Само собой разумеется, что если Витте принадлежал к числу министров, терроризовавших некоторых членов Государственного совета, то, наоборот, Ермолов принадлежал к числу ищущих у них защиты и опоры. По отношению к нему те самые члены Совета, которые не решались возражать на самые резкие выходки Витте, держали себя покровительственно и дружески журили его за будто бы недостаточную разработанность вносимых им проектов, причем в особенности доставалось их редакции, которая действительно хромала. Дело дошло даже до того, что Ермолов взял к себе в товарищи в 1898 г. статс-секретаря Д[епартамен)та законов Государственного совета барона Икскуль-фон-Гильденбандта в качестве испытанного редактора, вполне знакомого с принятой в Государственном совете законодательной техникой. Назначение это было весьма странное. Икскуль ни об одном из вопросов, ведавшихся М[инистерст]вом земледелия, понятия не имел, а свои познания в сельском хозяйстве сам опреде-

[74]

лял, говоря, что и картофель-то он видал только в кушанье. Редакция законопроектов Ермолова при сотрудничестве Икскуля стала, быть может, лучше, но результат остался прежний: под всесильными ударами Витте они лишались всякого внутреннего содержания и служили лишь для приумножения нашего бумажного законодательства.

По своим политическим взглядам Ермолов, несомненно, принадлежал к либеральному лагерю. В бурные дни конца 1905 г. он даже настолько расхрабрился, что за довольно многолюдным ужином общественного характера демонстративно чокнулся с лицом, предложившим тост за введение в России демократической конституции, причем лицом этим была известная актриса императорских театров М.Г. Савина; правда, что в то время Ермолов перестал быть министром, превратившись в рядового члена Государственного совета.

В заключение не могу не привести анекдота про Ермолова, рассказанного им самим, достаточно для него характерного. Отправился однажды Ермолов на Страстной неделе исповедоваться в Исаакиевский собор, причем по своей скромности стал в хвост всегда многочисленных в это время исповедников. Священник, по присущей им всем любознательности, спросил его на исповеди, чем он занимается, и на ответ, что он служит в М[инистерст]ве земледелия, пожелал узнать, какую должность он занимает. Ермолов не счел возможным на исповеди уклониться от правдивого ответа. «Как вам не стыдно, — грозно сказал ему священник, — пришли исповедоваться, а сами так нагло врете, ну кто может поверить, что вы министр».
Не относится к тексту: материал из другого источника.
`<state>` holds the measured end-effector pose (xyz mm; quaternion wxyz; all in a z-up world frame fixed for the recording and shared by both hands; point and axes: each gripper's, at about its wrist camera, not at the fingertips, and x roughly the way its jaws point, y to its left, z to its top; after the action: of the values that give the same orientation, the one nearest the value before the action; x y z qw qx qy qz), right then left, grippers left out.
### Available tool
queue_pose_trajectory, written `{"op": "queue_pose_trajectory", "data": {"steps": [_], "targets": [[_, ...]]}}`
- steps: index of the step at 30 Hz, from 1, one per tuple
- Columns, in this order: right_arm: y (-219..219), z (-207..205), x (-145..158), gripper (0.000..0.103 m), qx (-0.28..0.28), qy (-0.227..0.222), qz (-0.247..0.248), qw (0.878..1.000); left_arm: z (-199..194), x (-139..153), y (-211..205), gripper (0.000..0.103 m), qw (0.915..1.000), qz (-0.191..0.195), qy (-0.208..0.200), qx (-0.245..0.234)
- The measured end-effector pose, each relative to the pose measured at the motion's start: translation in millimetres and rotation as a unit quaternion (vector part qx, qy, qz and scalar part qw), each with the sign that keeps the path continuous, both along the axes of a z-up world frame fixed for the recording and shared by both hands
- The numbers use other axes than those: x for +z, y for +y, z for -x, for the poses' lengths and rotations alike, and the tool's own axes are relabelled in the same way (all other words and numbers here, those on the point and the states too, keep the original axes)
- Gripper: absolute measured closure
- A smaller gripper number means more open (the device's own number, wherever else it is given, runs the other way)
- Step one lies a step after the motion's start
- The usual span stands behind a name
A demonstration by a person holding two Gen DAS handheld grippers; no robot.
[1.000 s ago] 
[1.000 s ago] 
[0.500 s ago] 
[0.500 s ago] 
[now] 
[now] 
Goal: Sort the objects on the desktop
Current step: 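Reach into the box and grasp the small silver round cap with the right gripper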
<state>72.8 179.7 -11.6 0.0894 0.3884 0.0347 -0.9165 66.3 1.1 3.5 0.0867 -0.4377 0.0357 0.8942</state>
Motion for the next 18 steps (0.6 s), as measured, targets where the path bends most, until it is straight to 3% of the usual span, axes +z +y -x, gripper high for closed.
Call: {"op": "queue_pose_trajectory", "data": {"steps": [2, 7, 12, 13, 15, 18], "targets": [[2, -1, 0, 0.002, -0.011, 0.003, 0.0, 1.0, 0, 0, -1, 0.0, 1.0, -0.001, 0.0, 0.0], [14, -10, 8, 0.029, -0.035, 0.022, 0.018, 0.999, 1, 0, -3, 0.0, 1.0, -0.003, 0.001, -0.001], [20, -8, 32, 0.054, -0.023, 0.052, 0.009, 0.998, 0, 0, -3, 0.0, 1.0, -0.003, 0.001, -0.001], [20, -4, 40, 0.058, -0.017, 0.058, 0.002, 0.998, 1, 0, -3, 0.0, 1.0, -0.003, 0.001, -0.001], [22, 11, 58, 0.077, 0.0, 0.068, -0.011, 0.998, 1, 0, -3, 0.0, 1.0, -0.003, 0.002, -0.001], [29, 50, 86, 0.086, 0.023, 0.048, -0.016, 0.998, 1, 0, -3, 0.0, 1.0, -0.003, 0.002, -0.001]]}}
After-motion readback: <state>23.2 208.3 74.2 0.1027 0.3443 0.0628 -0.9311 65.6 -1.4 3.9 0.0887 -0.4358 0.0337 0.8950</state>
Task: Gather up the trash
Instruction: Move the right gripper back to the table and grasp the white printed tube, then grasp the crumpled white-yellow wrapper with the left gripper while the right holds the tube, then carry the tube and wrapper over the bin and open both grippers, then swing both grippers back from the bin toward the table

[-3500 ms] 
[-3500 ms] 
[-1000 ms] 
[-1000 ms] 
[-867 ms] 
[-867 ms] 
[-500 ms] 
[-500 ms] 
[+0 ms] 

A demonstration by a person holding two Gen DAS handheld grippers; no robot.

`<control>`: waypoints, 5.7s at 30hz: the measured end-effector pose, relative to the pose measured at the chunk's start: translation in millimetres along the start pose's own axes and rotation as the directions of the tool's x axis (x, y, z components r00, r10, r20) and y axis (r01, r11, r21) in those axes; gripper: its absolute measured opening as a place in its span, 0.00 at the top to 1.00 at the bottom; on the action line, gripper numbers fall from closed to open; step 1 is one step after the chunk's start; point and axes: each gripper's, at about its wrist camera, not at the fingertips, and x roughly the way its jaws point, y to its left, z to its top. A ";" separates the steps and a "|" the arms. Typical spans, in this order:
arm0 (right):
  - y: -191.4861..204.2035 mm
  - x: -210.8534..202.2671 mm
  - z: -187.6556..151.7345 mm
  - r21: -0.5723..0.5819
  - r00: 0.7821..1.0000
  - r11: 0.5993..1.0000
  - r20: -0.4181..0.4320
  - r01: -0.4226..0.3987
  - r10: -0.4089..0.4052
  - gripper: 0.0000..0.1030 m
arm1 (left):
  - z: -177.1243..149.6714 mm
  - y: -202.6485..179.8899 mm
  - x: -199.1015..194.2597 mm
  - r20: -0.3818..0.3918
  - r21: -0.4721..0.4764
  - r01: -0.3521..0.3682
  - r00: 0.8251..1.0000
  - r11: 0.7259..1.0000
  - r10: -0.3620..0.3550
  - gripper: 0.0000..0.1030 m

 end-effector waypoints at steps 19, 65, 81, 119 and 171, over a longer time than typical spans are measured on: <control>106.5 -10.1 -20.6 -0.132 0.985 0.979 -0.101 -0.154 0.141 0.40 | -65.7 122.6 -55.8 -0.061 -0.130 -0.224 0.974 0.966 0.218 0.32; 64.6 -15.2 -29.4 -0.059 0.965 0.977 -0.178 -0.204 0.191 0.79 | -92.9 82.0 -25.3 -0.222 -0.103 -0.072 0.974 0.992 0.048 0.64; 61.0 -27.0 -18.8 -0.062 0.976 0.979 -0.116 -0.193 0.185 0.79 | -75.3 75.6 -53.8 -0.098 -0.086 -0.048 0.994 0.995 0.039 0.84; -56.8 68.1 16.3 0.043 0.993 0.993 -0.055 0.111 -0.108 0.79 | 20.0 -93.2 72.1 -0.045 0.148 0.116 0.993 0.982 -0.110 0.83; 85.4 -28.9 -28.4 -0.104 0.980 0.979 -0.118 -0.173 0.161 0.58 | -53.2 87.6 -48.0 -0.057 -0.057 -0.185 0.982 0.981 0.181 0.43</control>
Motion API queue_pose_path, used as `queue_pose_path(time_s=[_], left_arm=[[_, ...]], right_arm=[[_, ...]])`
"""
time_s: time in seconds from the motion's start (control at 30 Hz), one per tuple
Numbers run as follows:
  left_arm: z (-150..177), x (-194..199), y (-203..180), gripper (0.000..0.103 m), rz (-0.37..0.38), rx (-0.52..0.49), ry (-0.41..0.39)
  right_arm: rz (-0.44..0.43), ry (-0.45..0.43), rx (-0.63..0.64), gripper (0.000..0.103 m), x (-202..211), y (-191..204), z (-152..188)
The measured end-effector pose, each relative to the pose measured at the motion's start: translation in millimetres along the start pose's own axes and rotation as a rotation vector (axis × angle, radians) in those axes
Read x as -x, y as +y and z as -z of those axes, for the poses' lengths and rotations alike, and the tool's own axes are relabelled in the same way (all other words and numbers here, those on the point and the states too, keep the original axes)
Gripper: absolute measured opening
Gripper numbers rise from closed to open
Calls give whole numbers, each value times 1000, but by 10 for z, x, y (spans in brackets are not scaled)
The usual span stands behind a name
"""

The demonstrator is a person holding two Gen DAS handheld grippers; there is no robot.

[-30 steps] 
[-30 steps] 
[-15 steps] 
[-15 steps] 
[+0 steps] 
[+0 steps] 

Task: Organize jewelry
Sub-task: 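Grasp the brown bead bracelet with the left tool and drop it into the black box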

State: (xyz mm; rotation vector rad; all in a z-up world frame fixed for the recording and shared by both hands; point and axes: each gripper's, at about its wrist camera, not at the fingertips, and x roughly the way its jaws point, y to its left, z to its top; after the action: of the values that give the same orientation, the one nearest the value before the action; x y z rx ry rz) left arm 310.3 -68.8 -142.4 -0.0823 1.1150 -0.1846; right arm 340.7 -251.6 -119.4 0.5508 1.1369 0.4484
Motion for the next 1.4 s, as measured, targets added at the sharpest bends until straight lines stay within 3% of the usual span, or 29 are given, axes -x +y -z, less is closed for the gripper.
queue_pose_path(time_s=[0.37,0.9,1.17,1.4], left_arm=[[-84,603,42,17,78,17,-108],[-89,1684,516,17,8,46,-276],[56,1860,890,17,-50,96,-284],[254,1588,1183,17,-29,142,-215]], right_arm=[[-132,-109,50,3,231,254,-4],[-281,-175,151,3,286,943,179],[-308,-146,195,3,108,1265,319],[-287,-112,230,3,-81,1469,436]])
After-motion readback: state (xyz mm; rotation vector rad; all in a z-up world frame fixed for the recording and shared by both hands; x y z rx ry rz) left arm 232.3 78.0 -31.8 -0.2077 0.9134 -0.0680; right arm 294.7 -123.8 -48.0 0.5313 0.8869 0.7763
Батюшка, по существу, был прав, не только по внешнему облику не был Ермолов министром, но не был он им и по существу. Прекрасный, честный человек, трудолюбивый и даже ученый кабинетный работник, Ермолов мог быть мужем совета, но мужем дела он не был и быть не мог.

[75]

 

Комментарии

52. Наибольшую известность получили две работы А.С. Ермолова: Народная сельскохозяйственная мудрость в пословицах, поговорках и приметах. Т. 1—4. СПб., 1901—1905; Наши неурожаи и продовольственный вопрос. Т. 1—2. СПб., 1909.